On Ubuntu, logging into root account is disabled, however sudo users can still log in as root via sudo -i. However, neither who and w command on Ubuntu will show you being logged in as root:

$ sudo -i
[sudo] password for xieerqi: 
$ who
xieerqi  tty7         2017-11-27 23:39 (:0)
xieerqi  pts/14       2017-11-27 23:39 (:0)
xieerqi  pts/0        2017-11-28 00:25 (:0)

Here I am logged in on pts/14 via sudo -i, however my original username is still there. What can be done, however, is to filter process list to find the shell running on that terminal. Of course that process is going to be running as root.

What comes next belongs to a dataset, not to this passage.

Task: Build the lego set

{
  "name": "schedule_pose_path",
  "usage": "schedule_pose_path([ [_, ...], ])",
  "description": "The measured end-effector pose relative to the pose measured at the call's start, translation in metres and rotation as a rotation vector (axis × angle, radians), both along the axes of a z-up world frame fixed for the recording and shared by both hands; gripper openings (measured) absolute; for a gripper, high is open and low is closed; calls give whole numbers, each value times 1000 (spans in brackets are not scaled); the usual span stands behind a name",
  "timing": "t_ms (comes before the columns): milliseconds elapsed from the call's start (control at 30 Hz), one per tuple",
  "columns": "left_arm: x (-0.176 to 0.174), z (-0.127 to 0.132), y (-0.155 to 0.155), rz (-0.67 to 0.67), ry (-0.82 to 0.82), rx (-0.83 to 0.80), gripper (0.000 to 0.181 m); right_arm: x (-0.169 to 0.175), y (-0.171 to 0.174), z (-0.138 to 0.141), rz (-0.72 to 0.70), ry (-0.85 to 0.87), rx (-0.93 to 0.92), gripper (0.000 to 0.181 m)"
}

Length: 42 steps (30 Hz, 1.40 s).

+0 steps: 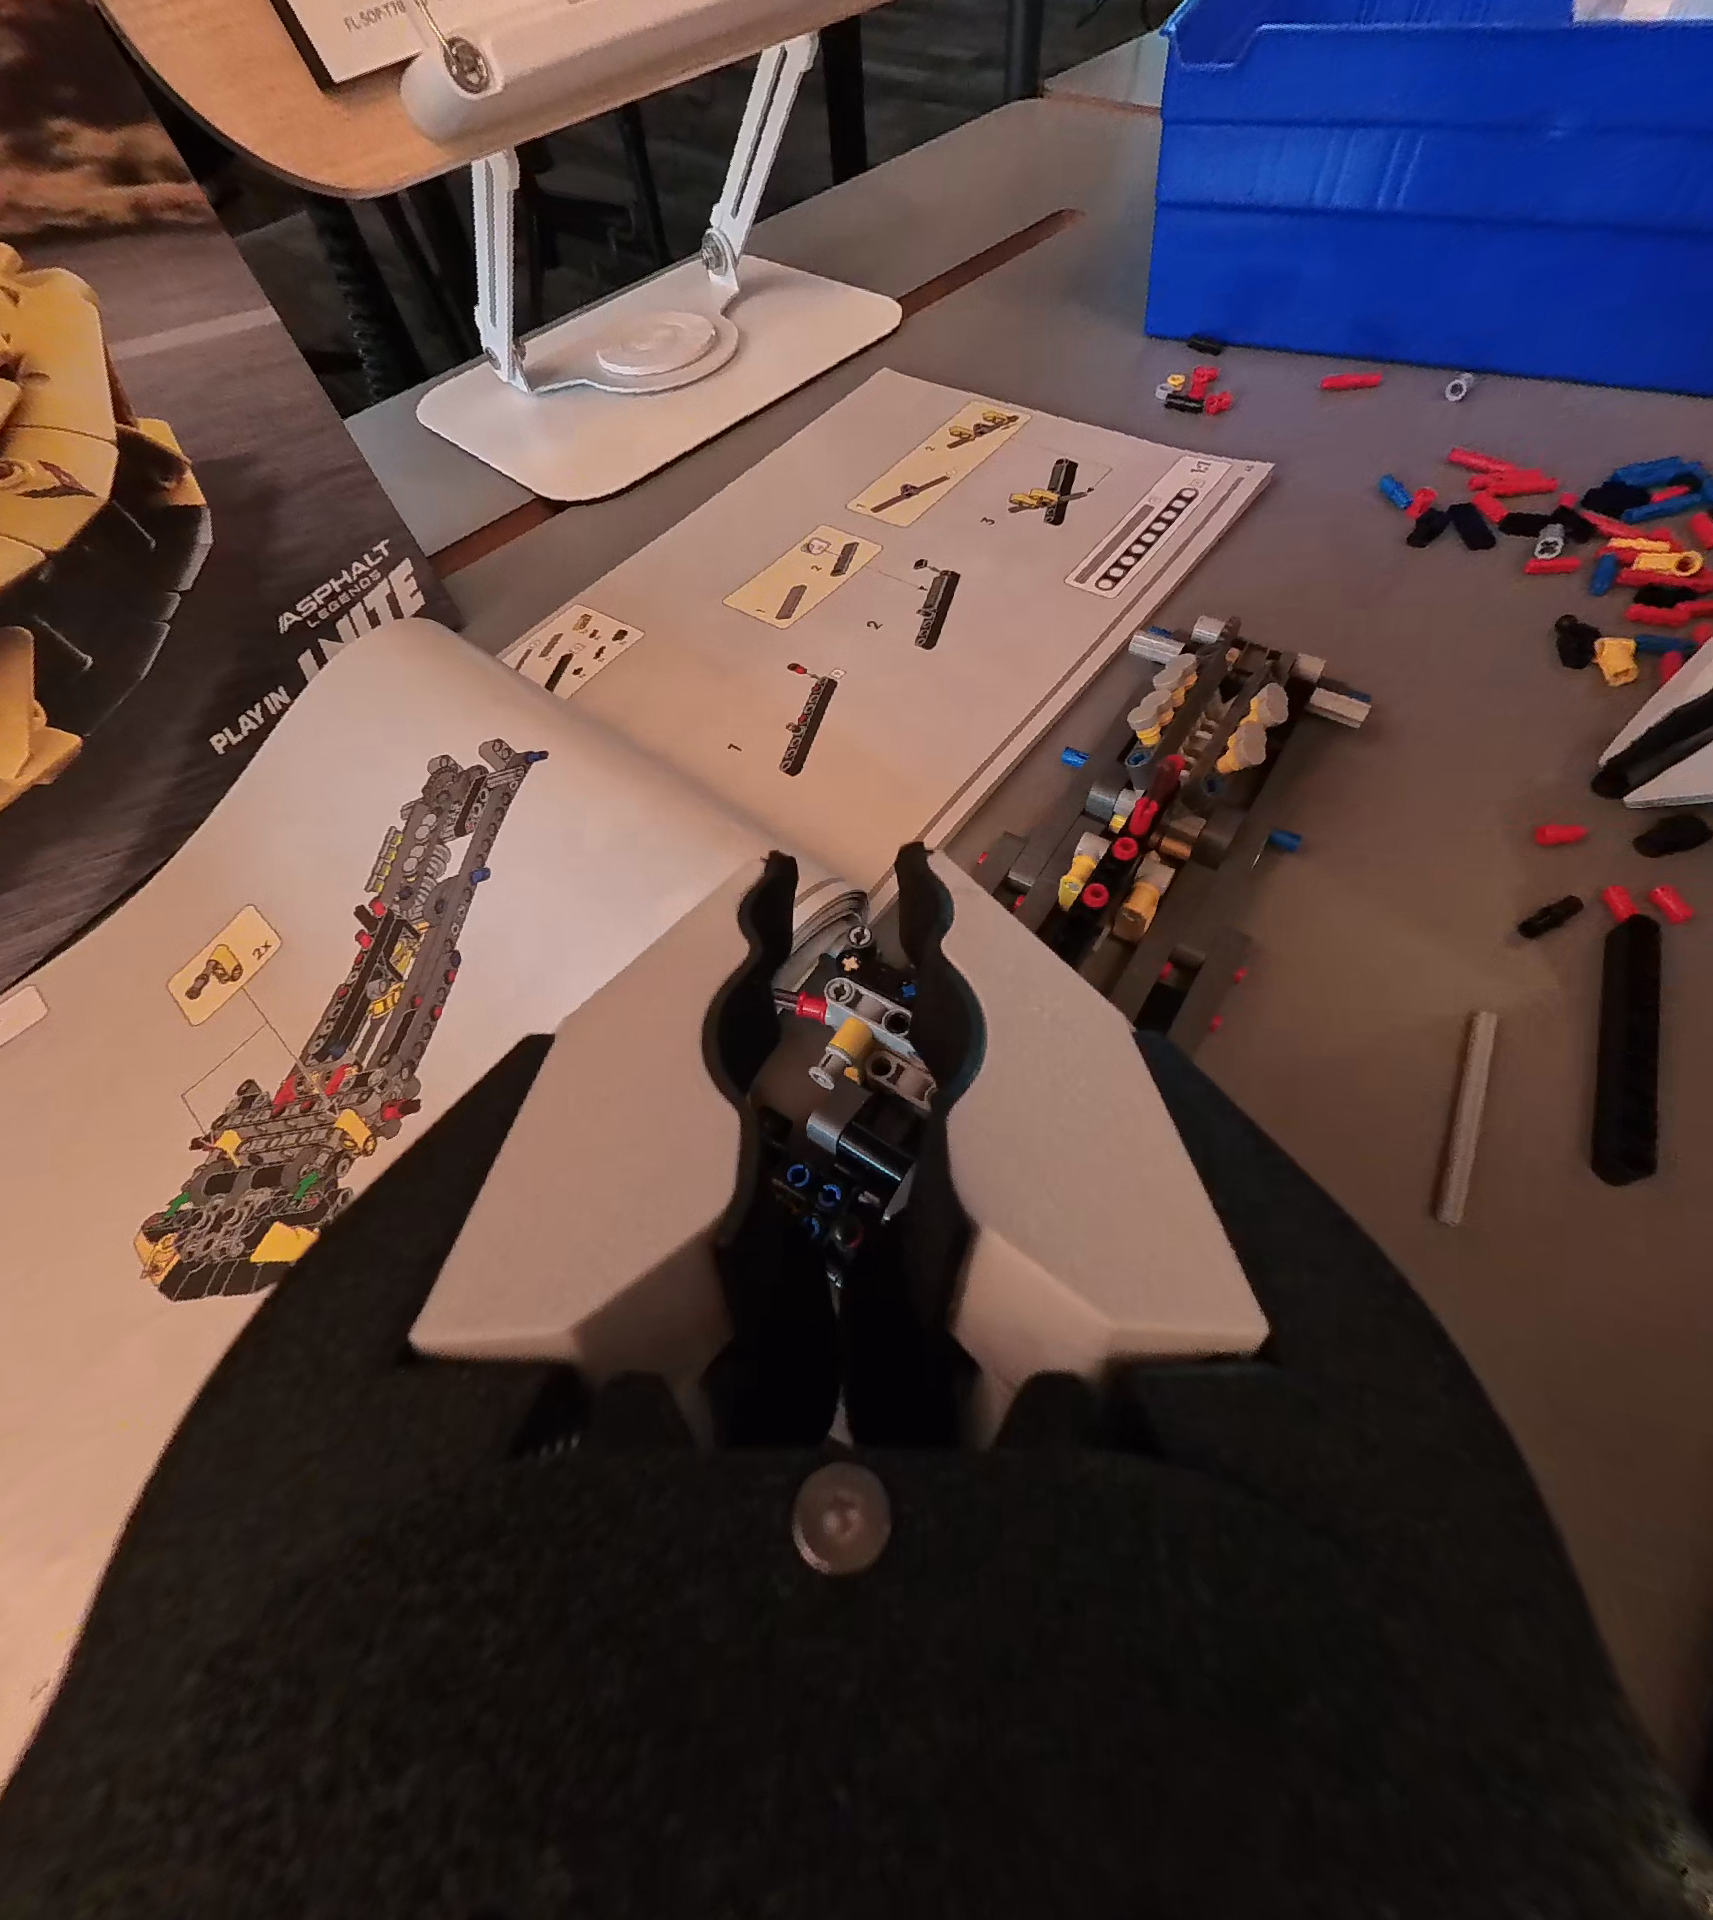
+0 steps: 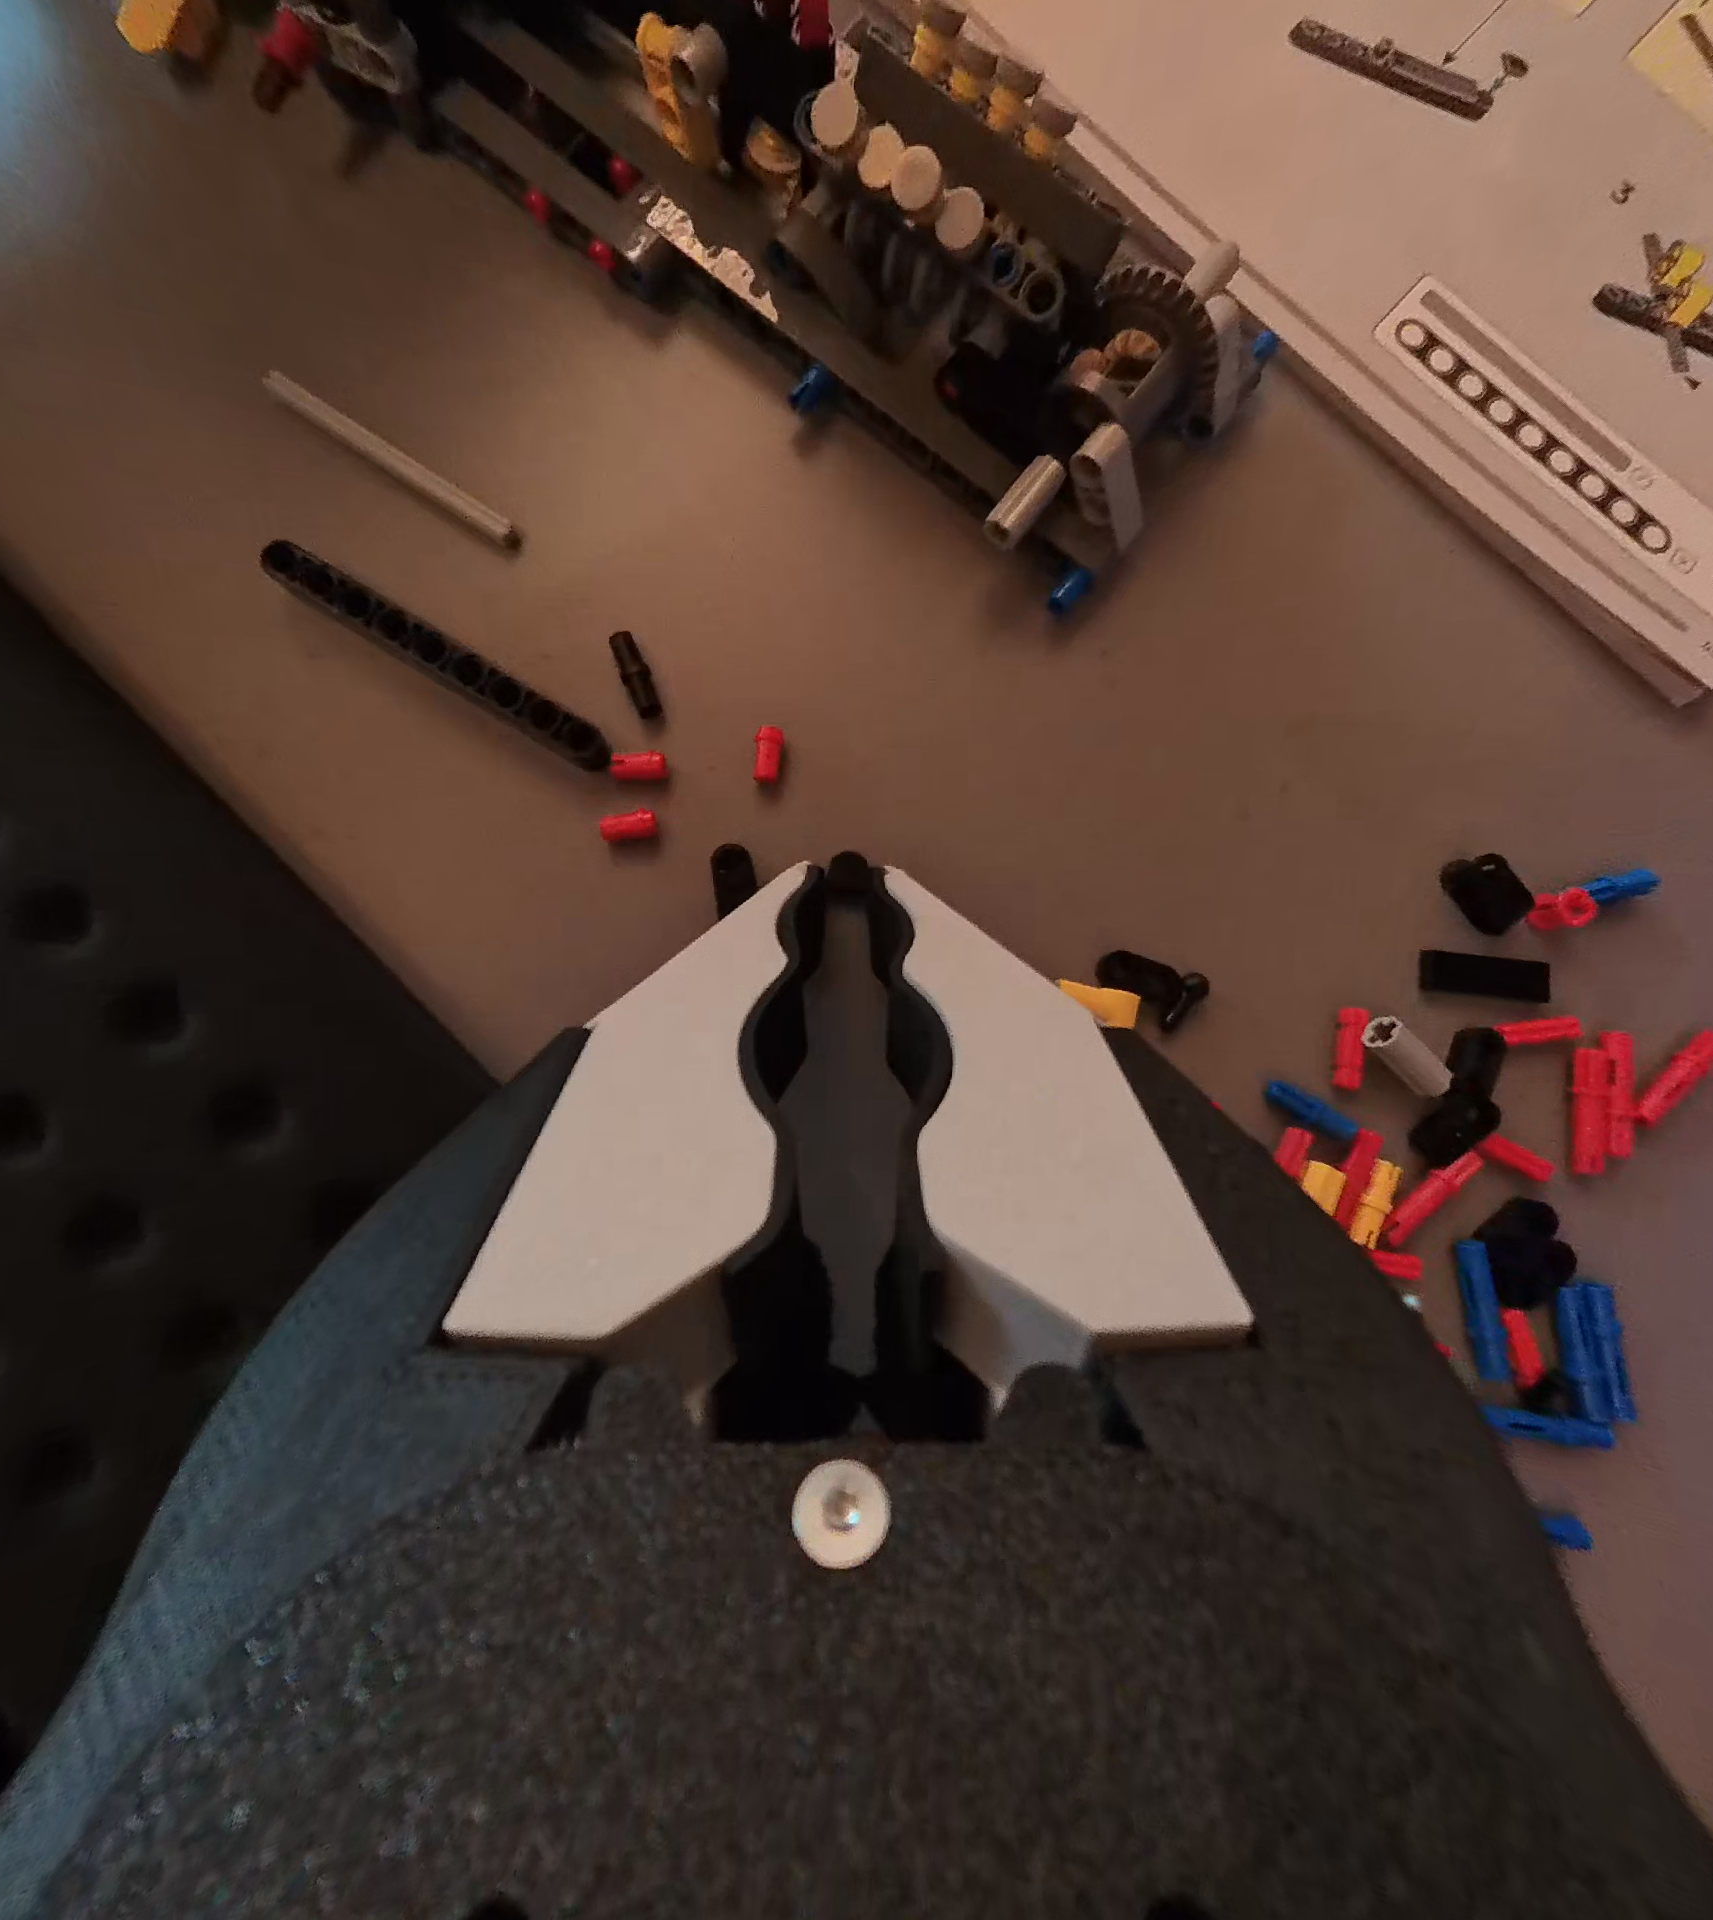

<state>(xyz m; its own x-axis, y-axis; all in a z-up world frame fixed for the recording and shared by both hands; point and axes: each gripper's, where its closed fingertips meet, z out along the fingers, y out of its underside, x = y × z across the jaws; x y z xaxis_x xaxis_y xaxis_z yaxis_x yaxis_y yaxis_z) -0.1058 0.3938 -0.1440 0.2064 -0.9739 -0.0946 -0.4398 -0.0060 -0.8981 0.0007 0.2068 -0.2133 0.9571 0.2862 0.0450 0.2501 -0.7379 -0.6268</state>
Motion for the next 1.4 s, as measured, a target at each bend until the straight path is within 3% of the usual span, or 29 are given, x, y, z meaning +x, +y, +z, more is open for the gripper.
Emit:
schedule_pose_path([
  [33,0,-1,0,1,3,-2,18,0,0,0,-1,6,-1,8],
  [133,0,0,1,9,3,3,18,1,3,5,-6,17,28,13],
  [233,-1,2,4,30,-10,2,16,28,34,47,-130,1,251,12],
  [300,-2,4,6,41,-16,-4,15,34,62,77,-196,105,388,12],
  [367,-3,5,8,49,-15,-10,15,48,85,88,-279,151,467,13],
  [433,-6,5,10,56,-11,-28,15,74,94,86,-384,90,503,13],
  [600,-6,6,5,25,-31,-103,17,96,85,68,-441,4,478,13],
  [867,-8,13,12,37,-104,-204,20,105,78,51,-444,57,427,12],
  [967,-6,20,29,78,-114,-218,20,102,78,50,-432,62,423,11],
  [1100,19,31,35,19,-14,-218,20,99,77,48,-418,38,413,10],
  [1267,68,14,58,5,219,-151,5,94,95,65,-395,62,424,4],
  [1400,102,-11,61,-44,298,-236,1,99,136,44,-274,-38,174,0],
])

$ ps -u root | awk '$2 ~ /pts/'                                                                
 4170 pts/14   00:00:00 sudo
 4172 pts/14   00:00:00 bash

That way, by cross referencing you can figure out who is logged in as root in terminal. Remember, that you also should include tty into awk command in case there are root users logged in on tty.

Another one, would be to filter /var/log/auth.log as suggested already in other answers:

awk '/USER=root/' /var/log/auth.log

However, this is a log file. It only displays who has logged in or failed to log in, not who's currently is at superuser level.